Support for SSE3 with the Microsoft Macro Assembler
MASM is the acronym for the Microsoft Macro Assembler* (ml.exe), and it is a standard tool on Microsoft Visual Studio 6*, .Net 2002* and .Net 2003*. MASM doesn’t support SSE3 natively, but you can use a macro include file called 'ia_pni.inc' which contains definitions for SSE3 instructions. This file is included in Appendix A at the end of this document. This file allows you to include SSE3 assembly instructions in functions optimized for SSE3.
Support for SSE3 with Netwide Assembler
NASM is an 80x86 assembler that supports a range of object file formats including:
- Linux* a.out and ELF
- COFF
- Microsoft 16-bit OBJ and Win32*
NASM is also freeware under the GNU Lesser General Public License, also known as LGPL. NASM version 0.98.36 provides native support for SSE3. You may opt to use NASM instead of MASM if you want to target platforms other than Win32 such as Linux, if you are already using NASM in your build process or if you don’t already use Microsoft compilers.
Basic Source to Assembly Conversion Process
&nb sp;After you have identified functions which are candidates for SSE3 optimization, a straightforward way to convert them to assembly is to produce assembly listing files from the compiler. Once you’ve done that, you can modify them to include SSE3, clean up some of the extraneous comments and other data and finally add the new assembly files to the build. The next sections provide more details about how you can convert your C++ functions to MASM or NASM assembly.
Source to MASM Assembly Conversion
Here are the basic steps to convert a C or C++ file into MASM assembly code inside the Microsoft Visual Studio .Net 2003 IDE*. (Conversions for Visual Studio* 2002 is nearly identical, and there are also only minor menu navigational differences for Microsoft Visual Studio C++ 6*):
- First, isolate functions that you intend to optimize with SSE3 instructions into a separate C/C++ file (or multiple files as necessary).
- Depending on the optimizations that you are targeting, it is usually beneficial to first optimize functions using SSE2 or MMX intrinsics, particularly if you plan on doing SIMD operations. Doing so can help make SSE3 optimization more straightforward after the function has been converted to assembly. Please refer to the Microsoft Visual Studio MSDN documentation included with the Microsoft compiler for more details about optimizing using intrinsics.
- Generate assembly output from the compiler for functions that will be optimized to contain SSE3 instructions. All recent versions of Microsoft Visual Studio* include the ability to output source code in MASM assembly format. To get MASM compatible assembly, in the IDE select the file that contains functions to be optimized with SSE3, then select: File->Properties->C++->Output Files->Assembler Output->Assembly-Only Listing (/FA)

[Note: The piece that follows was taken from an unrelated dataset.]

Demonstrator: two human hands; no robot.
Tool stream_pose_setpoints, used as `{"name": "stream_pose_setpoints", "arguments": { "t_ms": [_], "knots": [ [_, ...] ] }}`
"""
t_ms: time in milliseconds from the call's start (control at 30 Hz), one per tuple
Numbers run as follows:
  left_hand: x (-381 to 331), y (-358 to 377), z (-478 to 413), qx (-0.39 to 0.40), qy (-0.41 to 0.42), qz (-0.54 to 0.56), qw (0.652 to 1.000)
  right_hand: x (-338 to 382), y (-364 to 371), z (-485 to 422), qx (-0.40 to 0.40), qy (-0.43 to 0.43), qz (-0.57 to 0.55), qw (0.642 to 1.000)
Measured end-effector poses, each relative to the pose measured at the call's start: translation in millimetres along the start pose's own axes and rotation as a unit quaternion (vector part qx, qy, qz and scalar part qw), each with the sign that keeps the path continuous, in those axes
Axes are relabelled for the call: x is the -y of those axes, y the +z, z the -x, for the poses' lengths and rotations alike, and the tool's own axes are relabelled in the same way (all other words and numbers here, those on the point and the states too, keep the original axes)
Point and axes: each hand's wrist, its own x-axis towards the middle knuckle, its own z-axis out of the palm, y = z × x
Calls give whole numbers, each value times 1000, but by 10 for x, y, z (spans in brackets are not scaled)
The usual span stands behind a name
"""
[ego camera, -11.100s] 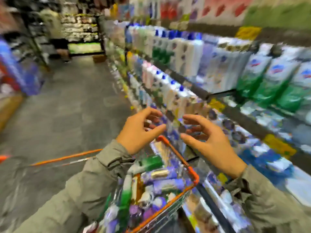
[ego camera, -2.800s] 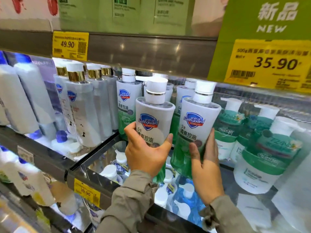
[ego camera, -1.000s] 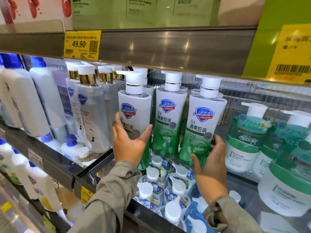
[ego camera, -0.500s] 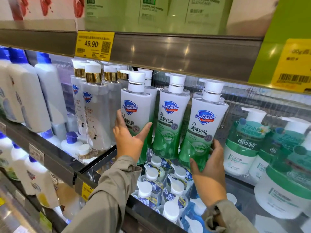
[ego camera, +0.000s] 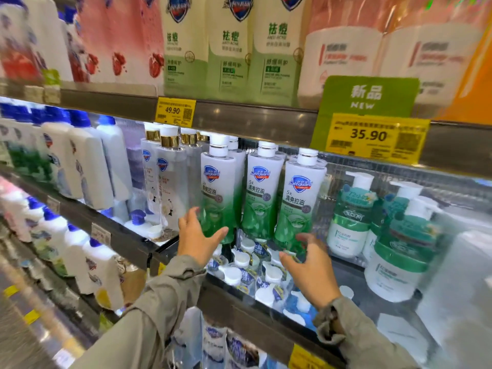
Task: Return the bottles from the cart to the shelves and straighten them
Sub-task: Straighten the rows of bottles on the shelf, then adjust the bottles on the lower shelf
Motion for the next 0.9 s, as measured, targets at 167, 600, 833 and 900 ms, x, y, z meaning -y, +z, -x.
{"name": "stream_pose_setpoints", "arguments": {
  "t_ms": [167, 600, 833, 900],
  "knots": [
    [-125, -209, 520, -8, 33, 15, 999, 232, -64, 360, 14, -51, -56, 997],
    [-717, -912, 1718, 7, 65, -65, 996, 921, -574, 1210, 152, -158, -52, 974],
    [-469, -1483, 2354, 8, 35, -25, 999, 922, -406, 1741, 228, -181, -123, 949],
    [-263, -1708, 2551, -4, 2, -32, 999, 954, -201, 1954, 247, -176, -125, 945]
  ]
}}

- Clean up file as desired. The assembly code generation process typically includes a great deal of branch prediction information, extraneous line numbers and other non-referenced labels at the beginning and end of all basic blocks. This information can be removed without affecting the functionality of the assembly code. Note that referenced branch labels must not be removed from the assembly file.
- Since you will be using SSE3 instructions that aren’t natively supported in the MASM assembler, make sure that you add the directive 'include ia_pni.inc' at the top of the file and make sure that the ia_pni.inc file is in a path that can be located by MASM. This file can be found in Appendix A at the end of this document.
- Modify your code to include SSE3 instructions. The custom build step generates a buildlog.htm file that can be used to determine assembly syntax errors or determine other assemble-time issues.
- Comment out the old C/C++ function from the C/C++ file to avoid duplicate references to the original and new assembly optimized functions. It’s probably a good idea to keep the original source so that you have a reference to the source from which the assembly was generated.
- To add the .asm file to the build:
- Select File->Properties->Custom Build Step->General
- Command Line: ml /Zi /Cx /c /coff /Fl$(IntDir)$(InputName).lst /Fo $(IntDir)$(InputName).obj $(InputPath)
- Description: Assembling $(InputName)
- Outputs: ."$(IntDir)"$(InputName).obj
For further information about MASM or you have syntax problems, consult the documentation for MASM version 6.1*. Of course, if you would rather write your functions by hand, native MASM assembly can also be written.
Source to NASM Assembly Conversion
In general, you can follow the same steps for the assembly conversion process for MASM to get NASM assembly file. Note that some NASM syntax is different.; Some directives are different or even unnecessary.
Here are the basic steps to convert a C or C++ file into NASM assembly code inside the Microsoft Visual Studio .Net 2003 IDE. (Conversions for Visual Studio 2002 is nearly identical, and there are also only minor menu navigational differences for Microsoft Visual Studio C++ 6):
- First, isolate functions that you intend to optimize with SSE3 instructions into a separate C/C++ file (or multiple files as necessary)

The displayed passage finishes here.